Capital Grille is the perfect place for you, if: a) you are male, b) you like a clubby atmosphere, c) you like your meat well hung, and d) you're spending $100 of someone else's money. Start out with the Grille's steak tartare ($9.95), which is the best there is. Skip the soup or salad and head straight for the dry-aged, 24-ounce, bone-in porterhouse ($32.95). Dry-aged means that the steak was cut from a loin that was hung in a climate-controlled room for a minimum of 21 days -- that's what gives the meat its unmistakable taste and high price tag. The must-have sides are cottage fries and onion strings ($5.25), creamed spinach ($5.25) and roasted mushrooms ($7.95). The sides are meant to be shared, but no one will mind if they tend to gather on your side of the table. Wash it all down with any of the wines on the outstanding list, which boasts close to 400 choices.
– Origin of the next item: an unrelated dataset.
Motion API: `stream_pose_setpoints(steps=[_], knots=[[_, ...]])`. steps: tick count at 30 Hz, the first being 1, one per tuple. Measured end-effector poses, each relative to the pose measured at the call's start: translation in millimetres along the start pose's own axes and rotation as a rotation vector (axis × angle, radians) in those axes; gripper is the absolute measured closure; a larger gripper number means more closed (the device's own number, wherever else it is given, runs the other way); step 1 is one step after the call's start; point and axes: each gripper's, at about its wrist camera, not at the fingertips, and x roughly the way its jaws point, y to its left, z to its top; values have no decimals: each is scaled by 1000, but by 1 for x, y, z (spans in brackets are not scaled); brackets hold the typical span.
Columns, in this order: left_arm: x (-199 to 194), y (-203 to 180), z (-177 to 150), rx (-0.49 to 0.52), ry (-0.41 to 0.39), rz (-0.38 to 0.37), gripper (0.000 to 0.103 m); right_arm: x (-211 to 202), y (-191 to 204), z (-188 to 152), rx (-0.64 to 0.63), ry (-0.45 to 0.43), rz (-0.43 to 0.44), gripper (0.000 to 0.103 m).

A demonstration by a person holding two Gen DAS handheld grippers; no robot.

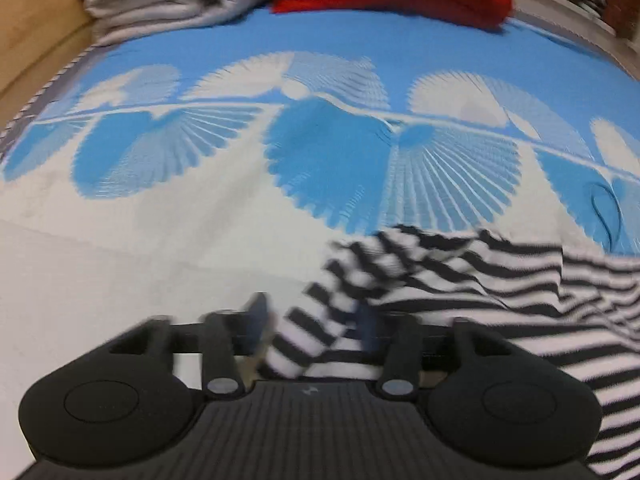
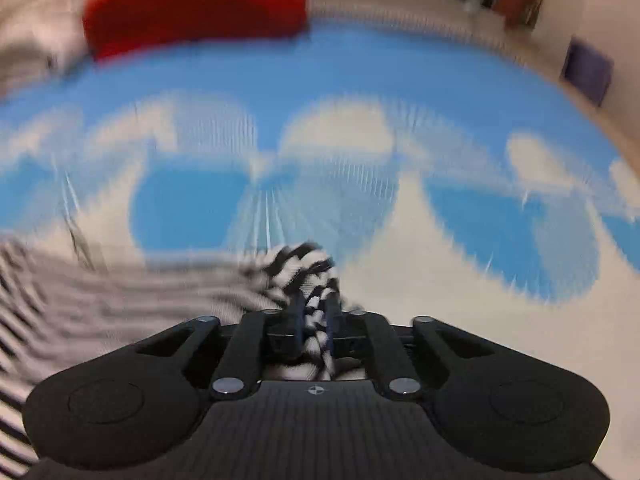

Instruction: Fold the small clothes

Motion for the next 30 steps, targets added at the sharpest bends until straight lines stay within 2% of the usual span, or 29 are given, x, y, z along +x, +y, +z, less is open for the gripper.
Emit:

Follow this up with the Berries Capital Grille infused with a dash of your favorite liqueur ($9.95), and an espresso. A C-note is easy to drop.

Larry's Original Mexican Restaurant Larry's cheese enchiladas actually have a lot in common with their spaghetti mexicano. They're both relics. The difference is, Larry's cheese enchiladas taste as good, or better, than modern Tex-Mex cheese enchiladas. The viscous yellow cheese swirls around the dark brown chili gravy, creating an abstract masterpiece that's half melted cheese, half enchilada sauce. Even after 30 minutes of beer drinking, the cheese doesn't harden on the plate. How does this stuff stay liquid? Maybe Larry's has perfected a secret process whereby cheese is melted into permanent submission. Maybe they're importing magic cheese from Mexico. They say if you love hot dogs, you're better off not taking a tour of the wiener factory. I think it's the same with Larry's cheese enchiladas. Let's leave a little mystery in those swirls of cheese and chili gravy. And please pass the tortillas.
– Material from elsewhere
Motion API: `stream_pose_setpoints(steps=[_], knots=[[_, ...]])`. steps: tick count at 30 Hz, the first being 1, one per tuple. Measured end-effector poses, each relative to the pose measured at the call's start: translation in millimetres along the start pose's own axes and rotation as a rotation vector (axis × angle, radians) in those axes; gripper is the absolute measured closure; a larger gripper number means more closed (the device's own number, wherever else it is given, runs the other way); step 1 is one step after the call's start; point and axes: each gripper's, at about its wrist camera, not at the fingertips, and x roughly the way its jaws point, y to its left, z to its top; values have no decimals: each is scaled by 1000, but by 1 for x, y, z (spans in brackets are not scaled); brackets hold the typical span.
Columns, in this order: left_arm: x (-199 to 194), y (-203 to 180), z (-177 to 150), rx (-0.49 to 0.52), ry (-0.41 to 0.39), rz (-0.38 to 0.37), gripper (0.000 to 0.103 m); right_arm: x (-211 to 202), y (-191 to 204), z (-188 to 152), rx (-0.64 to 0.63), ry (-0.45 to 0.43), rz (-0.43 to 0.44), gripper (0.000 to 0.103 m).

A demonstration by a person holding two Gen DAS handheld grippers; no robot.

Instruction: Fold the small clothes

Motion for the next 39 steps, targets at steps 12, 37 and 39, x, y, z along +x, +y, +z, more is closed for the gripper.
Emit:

Recently reopened under new "old" management, Bangkok Place continues to churn out top notch Thai food. At $6.95, for both the lunch and dinner buffets, it's one of the best values in town. Starters include two different soups (tom yam or sweet-and-sour), pad kee mao or clear noodle salad, fresh and fried spring rolls and that ubiquitous Asian buffet staple, the crab puff. Snow-white jasmine rice and the absolute best fried rice is always available as a base for the main courses, which include such standbys as pad thai with shrimp, basil chicken, pork with beans, and a green curry chicken with coconut, whose smoothness is astonishing. Two other specialties also will surprise you: There's the gaeng galee, a thick omelette chock-full of vegetables and chiles, and then there's the meatballs. Both are a delight. If you're concerned about spiciness, just stay away from anything red.
Backstreet Cafe The recipe for a successful brunch should include the following: excellent food (particularly egg dishes), great drinks, great atmosphere, live jazz and stellar service. Backstreet Cafe delivers on all of these. Plus, you have a choice of where you'd like to enjoy the best meal of the week: indoors in a transitional covered patio area, or outdoors on a gorgeous patio shaded by lots of old trees. Wherever you sit, the cares and pressures of the last few days will disappear as quickly as the mimosas. Freshly baked scones and muffins arrive the minute you're seated. Specialty brunch cocktails like apple-rum tea and smooth brandy-milk punch help to set the mood for the food, which includes such spectacular dishes as lump crab cakes with eggs, brioche French toast, gingerbread waffles and red pepper polenta with andouille sausage, spinach and poached eggs. Pity Sunday comes but once a week.

François Rabelais's writings were known for combining earthy humor and sophisticated themes. And this tiny French cafe honors its namesake with delicious irony. Though located in a sophisticated urban shopping center in Rice Village, Café Rabelais features rustic peasant dishes from the French countryside. Try the astonishing mussels in cream sauce, the merguez et frites (lamb sausage and french fries) or a goat cheese and olive tart. The blackboard menu might also include steak salad, bavette frites (flank steak and french fries) or an old-fashioned vegetable potage. The mottled cream-colored walls look like old plaster, and somehow the French rural look is absolutely charming despite the parking lot outside the window. Maybe the French rustic thing works so well because the employees are actually French.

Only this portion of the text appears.